Sometimes he thrashes so hard, I think the chair might topple over, and I almost always end up with food splattered all over the walls. I’ve taken to wearing a rubbish bag over my clothes so I don’t ruin everything I own. It really is amazing to me, how he resists being fed. Surely, after the orphanage, he’d be so happy to have good healthy food?
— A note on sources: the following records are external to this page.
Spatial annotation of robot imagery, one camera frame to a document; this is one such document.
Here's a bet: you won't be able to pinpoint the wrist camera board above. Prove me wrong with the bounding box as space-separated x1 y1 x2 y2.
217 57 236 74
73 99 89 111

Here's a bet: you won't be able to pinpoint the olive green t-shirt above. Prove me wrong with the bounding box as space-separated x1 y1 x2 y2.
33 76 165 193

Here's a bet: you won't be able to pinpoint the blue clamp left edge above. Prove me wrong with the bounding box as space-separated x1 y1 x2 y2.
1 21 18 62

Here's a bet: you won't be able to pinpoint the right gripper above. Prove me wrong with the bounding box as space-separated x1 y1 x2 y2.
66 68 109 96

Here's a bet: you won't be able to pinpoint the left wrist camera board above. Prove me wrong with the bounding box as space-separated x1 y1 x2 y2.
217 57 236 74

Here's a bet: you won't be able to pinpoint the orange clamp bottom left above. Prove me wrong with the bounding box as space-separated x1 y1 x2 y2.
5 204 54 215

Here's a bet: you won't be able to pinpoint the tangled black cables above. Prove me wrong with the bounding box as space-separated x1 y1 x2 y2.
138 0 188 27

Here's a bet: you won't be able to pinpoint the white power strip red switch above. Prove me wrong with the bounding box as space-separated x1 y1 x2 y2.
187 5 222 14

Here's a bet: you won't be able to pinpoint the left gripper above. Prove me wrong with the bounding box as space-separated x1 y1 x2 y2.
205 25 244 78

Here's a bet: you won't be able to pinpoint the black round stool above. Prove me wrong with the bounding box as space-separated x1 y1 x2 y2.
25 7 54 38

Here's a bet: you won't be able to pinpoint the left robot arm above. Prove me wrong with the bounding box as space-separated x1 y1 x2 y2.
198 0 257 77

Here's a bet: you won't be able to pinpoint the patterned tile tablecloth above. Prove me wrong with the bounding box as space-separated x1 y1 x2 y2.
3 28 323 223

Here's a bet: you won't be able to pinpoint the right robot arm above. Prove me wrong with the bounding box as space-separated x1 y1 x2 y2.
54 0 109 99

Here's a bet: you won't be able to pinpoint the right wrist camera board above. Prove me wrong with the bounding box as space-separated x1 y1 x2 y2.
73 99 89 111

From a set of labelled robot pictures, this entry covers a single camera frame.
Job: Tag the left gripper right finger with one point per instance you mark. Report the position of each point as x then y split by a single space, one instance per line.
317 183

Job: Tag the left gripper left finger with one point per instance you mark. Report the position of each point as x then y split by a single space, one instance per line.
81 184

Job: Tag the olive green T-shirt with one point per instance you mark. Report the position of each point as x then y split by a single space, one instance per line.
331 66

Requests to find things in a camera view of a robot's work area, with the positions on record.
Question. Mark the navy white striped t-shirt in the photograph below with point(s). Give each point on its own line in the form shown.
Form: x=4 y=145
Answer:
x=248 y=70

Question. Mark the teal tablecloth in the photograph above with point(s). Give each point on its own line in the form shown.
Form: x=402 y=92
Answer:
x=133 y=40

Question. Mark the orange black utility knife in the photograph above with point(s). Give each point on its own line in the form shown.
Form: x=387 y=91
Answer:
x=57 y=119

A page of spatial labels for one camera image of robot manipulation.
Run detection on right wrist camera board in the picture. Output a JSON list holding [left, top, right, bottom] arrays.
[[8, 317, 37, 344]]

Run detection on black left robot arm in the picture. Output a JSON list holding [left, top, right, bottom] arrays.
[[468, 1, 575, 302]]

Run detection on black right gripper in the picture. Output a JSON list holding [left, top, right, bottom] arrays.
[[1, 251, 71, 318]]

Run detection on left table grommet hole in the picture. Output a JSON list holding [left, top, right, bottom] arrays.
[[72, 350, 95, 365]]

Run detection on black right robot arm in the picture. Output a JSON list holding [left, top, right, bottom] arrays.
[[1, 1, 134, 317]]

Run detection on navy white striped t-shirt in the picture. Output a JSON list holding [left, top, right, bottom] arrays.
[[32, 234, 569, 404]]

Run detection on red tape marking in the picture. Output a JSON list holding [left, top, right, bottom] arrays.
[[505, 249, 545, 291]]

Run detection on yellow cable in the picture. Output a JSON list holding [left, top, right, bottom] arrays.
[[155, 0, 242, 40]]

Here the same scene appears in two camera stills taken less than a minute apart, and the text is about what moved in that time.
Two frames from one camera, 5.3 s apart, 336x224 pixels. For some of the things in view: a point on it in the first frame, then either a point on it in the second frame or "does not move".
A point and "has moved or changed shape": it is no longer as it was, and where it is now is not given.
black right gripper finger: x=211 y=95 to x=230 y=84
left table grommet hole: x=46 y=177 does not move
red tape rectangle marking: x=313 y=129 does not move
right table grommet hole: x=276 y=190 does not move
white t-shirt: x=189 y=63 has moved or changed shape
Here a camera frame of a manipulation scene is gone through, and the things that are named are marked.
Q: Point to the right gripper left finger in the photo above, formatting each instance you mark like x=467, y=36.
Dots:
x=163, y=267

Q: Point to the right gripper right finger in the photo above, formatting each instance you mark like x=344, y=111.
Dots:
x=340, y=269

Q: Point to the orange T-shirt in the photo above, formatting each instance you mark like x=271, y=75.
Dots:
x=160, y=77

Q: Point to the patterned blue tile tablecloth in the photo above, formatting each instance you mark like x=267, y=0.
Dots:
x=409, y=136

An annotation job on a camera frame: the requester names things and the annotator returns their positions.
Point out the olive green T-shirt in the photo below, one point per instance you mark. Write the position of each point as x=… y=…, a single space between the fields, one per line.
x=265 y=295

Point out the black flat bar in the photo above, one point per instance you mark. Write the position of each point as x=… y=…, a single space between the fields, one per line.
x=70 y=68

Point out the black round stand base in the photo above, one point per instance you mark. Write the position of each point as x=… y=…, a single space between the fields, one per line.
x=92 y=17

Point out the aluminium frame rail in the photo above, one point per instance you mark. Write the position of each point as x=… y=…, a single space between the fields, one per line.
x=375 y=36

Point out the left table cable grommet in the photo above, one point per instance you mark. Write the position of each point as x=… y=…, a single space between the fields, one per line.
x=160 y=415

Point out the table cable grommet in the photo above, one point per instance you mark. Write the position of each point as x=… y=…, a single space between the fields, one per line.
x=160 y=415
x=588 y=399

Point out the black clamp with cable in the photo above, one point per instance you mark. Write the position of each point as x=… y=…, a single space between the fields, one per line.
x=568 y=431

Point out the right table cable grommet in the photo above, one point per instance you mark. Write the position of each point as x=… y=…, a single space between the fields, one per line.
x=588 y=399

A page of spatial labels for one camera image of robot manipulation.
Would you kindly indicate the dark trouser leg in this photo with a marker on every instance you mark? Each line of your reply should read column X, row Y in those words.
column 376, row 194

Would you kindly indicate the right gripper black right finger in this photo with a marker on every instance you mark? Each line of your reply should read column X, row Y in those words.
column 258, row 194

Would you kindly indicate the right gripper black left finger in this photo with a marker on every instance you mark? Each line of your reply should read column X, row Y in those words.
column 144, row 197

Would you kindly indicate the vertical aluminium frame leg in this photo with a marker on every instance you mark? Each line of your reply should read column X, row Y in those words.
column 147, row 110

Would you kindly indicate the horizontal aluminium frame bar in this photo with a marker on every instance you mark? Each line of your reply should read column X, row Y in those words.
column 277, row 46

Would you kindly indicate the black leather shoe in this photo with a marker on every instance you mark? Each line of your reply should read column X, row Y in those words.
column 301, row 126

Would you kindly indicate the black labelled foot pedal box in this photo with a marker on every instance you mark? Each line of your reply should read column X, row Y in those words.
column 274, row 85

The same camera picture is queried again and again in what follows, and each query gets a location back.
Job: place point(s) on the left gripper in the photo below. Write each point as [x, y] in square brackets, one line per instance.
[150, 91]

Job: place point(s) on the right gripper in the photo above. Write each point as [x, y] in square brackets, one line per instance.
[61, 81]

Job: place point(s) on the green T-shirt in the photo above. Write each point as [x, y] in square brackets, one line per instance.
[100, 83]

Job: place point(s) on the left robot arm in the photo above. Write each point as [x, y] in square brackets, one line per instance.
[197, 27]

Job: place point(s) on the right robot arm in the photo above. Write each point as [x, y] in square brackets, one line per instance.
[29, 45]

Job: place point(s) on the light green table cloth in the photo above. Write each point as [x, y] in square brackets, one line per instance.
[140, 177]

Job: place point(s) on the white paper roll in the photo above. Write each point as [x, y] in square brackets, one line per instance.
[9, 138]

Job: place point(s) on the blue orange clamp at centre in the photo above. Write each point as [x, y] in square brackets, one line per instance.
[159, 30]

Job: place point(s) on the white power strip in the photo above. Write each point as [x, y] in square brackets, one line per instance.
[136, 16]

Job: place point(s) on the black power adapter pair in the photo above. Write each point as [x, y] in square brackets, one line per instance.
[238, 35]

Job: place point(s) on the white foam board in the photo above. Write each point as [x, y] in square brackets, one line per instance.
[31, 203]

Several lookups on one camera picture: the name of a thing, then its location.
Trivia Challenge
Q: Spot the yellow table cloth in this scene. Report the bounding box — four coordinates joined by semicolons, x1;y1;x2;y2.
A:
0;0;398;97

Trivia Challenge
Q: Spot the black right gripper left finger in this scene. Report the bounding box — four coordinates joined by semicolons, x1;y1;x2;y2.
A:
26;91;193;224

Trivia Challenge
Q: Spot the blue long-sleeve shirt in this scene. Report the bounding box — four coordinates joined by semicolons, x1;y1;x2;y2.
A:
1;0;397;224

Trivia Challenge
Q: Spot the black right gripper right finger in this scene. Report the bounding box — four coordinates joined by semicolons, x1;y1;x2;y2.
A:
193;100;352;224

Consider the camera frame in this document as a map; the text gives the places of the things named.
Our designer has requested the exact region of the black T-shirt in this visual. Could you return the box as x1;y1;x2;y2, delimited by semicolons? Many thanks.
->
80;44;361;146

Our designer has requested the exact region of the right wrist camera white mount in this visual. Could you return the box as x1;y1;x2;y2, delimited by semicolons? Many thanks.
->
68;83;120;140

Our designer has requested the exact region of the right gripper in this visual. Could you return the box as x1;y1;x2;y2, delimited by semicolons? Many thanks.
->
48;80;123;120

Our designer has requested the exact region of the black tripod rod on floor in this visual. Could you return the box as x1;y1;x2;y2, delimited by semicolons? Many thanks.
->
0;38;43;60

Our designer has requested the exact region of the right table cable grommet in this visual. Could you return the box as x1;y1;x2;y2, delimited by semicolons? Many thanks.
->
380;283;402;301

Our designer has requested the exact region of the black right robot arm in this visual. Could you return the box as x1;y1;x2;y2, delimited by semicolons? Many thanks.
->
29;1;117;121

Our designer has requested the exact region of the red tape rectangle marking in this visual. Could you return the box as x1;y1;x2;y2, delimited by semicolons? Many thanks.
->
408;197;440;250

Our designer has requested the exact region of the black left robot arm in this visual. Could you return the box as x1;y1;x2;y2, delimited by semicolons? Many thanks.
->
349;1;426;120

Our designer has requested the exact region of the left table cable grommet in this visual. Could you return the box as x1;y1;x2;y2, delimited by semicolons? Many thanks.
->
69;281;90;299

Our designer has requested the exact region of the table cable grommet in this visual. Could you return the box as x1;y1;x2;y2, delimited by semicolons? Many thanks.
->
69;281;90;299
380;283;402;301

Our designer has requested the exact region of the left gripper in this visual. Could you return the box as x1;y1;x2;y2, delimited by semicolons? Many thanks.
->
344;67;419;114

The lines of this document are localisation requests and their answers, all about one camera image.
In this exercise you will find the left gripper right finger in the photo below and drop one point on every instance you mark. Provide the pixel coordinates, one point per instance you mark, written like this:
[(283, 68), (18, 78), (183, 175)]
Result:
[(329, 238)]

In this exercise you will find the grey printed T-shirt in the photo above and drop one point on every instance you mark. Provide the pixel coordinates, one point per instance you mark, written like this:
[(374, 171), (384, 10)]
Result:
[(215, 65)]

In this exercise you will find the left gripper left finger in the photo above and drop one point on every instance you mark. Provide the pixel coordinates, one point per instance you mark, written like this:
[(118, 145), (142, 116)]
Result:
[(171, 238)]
Another problem we’re having – and I’m sorry to have such a long list – is Benjamin’s basic lack of respect for things. I told
you how he scratched all the wallpaper off the wall? Well, that hasn’t been the end of it. Like everyone, I was looking forward to reading books to Benjamin at bedtime. That’s one of the lovely things about being a new mum, right, being able to read to your little boy?

Well, one of the first times I tried, I pulled up a chair beside Benjamin’s crib and said, ‘I have a new book here and I’d love to read it to you.’ I speak to him in English like that because everyone says the best way for children to learn is just to speak English. And also, the sound of your voice can comfort them apparently, even if they don’t understand what is being said.

I opened the book – it was a thick cardboard picture book – and began to read. I turned each page slowly, and I gave a commentary: ‘Look at this, Benjamin! A blue horse! Have you seen a horse before?’ I might as well have been talking to myself for all the reaction I got, and in the end, when I was finished reading, I just said, ‘Alright, I’ll leave the book here for you, Benjamin, and I’ll leave your night light on. Maybe you can look at the pictures? Anyway, good night.’

I didn’t dare try to lean into the crib to kiss him, and instead I stretched out an arm and put my palm on the curve of his bony spine. Just like every other time, he flinched at my touch.

I left him to it, and watched for a while on the monitor, but there was no real movement. Then, in the morning, when I went into Benjamin’s room, I saw that he’d torn all the hard pages out of the book and thrown them around. I was very upset and trying not to show it because everyone says that’s the worst thing you can do and you just have to be patient. Believe me, I’m trying.